# PVA Glue as a Sealant



## Keblin (Feb 12, 2012)

I'm currently making a fake hide/basking spot and I have made it with a layer of grout, then acrylic paint, then lastly PVA glue.

However I have been reading on other threads that the PVA may break down with heat, and sometimes cannot be water resistant enough. My basking temps will be 100F/38C at the most, and the humidity wont be higher than 60%. Will the PVA survive, or should I really look into another sealant?

I have some ronseal yatch varnish spare from doing the viv itself...but it adds a brown tint so I've been putting of using it...


----------



## MCEE (Aug 8, 2011)

Keblin said:


> I'm currently making a fake hide/basking spot and I have made it with a layer of grout, then acrylic paint, then lastly PVA glue.
> 
> However I have been reading on other threads that the PVA may break down with heat, and sometimes cannot be water resistant enough. My basking temps will be 100F/38C at the most, and the humidity wont be higher than 60%. Will the PVA survive, or should I really look into another sealant?
> 
> I have some ronseal yatch varnish spare from doing the viv itself...but it adds a brown tint so I've been putting of using it...

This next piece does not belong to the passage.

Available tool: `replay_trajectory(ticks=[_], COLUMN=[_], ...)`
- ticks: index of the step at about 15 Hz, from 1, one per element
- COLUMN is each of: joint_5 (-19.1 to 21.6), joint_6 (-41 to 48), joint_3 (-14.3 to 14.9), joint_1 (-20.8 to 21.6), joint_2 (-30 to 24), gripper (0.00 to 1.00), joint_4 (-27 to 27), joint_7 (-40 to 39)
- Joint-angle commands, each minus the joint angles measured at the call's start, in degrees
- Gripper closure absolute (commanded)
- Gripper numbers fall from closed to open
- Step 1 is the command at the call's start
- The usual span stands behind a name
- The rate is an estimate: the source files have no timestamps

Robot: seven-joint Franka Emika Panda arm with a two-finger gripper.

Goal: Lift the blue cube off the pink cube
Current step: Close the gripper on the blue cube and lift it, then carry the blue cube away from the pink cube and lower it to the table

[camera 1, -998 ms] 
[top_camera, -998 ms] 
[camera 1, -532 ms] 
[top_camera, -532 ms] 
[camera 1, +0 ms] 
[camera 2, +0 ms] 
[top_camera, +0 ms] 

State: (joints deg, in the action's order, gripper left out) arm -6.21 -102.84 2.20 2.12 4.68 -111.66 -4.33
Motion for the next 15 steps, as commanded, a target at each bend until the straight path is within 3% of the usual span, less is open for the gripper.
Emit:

I use waterproof PVA (Cementone Waterproof PVA around £20 for 5 litres in B&Q) on my fake rocks, including basking spot.

I made fake background and rocks using extruded foam the covered in grout followed by red outback sand mixed with the PVA and slapped it on all over. And that is it.
The PVA, although waterproof, will turn white if you get it wet (ie spill some water on it) but it does not desolve and dries clear again. I have occasionally noticed the basking spot "rock" reach "scorching" proportions (when lamp was on full with no beardie to soak up the heat) and it is still "rock" solid. Been like that since september last year.

Waterproof PVA is the way to go, if you are going to use it in a low humidity setup, because it has quite a matt finish and does not chip like varnish could. Also, you don't have to wait days/weeks for the fumes to dissipate. My beardie was in her new home within 3 days of coating with PVA


----------



## Keblin (Feb 12, 2012)

MCEE said:


> I use waterproof PVA (Cementone Waterproof PVA around £20 for 5 litres in B&Q) on my fake rocks, including basking spot.
> 
> I made fake background and rocks using extruded foam the covered in grout followed by red outback sand mixed with the PVA and slapped it on all over. And that is it.
> The PVA, although waterproof, will turn white if you get it wet (ie spill some water on it) but it does not desolve and dries clear again. I have occasionally noticed the basking spot "rock" reach "scorching" proportions (when lamp was on full with no beardie to soak up the heat) and it is still "rock" solid. Been like that since september last year.
> ...


Thankyou so much for the detailed reply!  Sounds like I may be fine then...However the humidity is probably going to be higher than a beardie setup...


----------



## ginna (Jun 2, 2009)

it will be fine  give it a few coats and it will be great ... thing is after a few coats it tends to get shiny : victory:


----------



## Keblin (Feb 12, 2012)

ginna said:


> it will be fine  give it a few coats and it will be great ... thing is after a few coats it tends to get shiny : victory:


Thankyou! ^^ I've done two so far, but the last coat has got sand mixed into it so its taken off some of the shininess! ^^


----------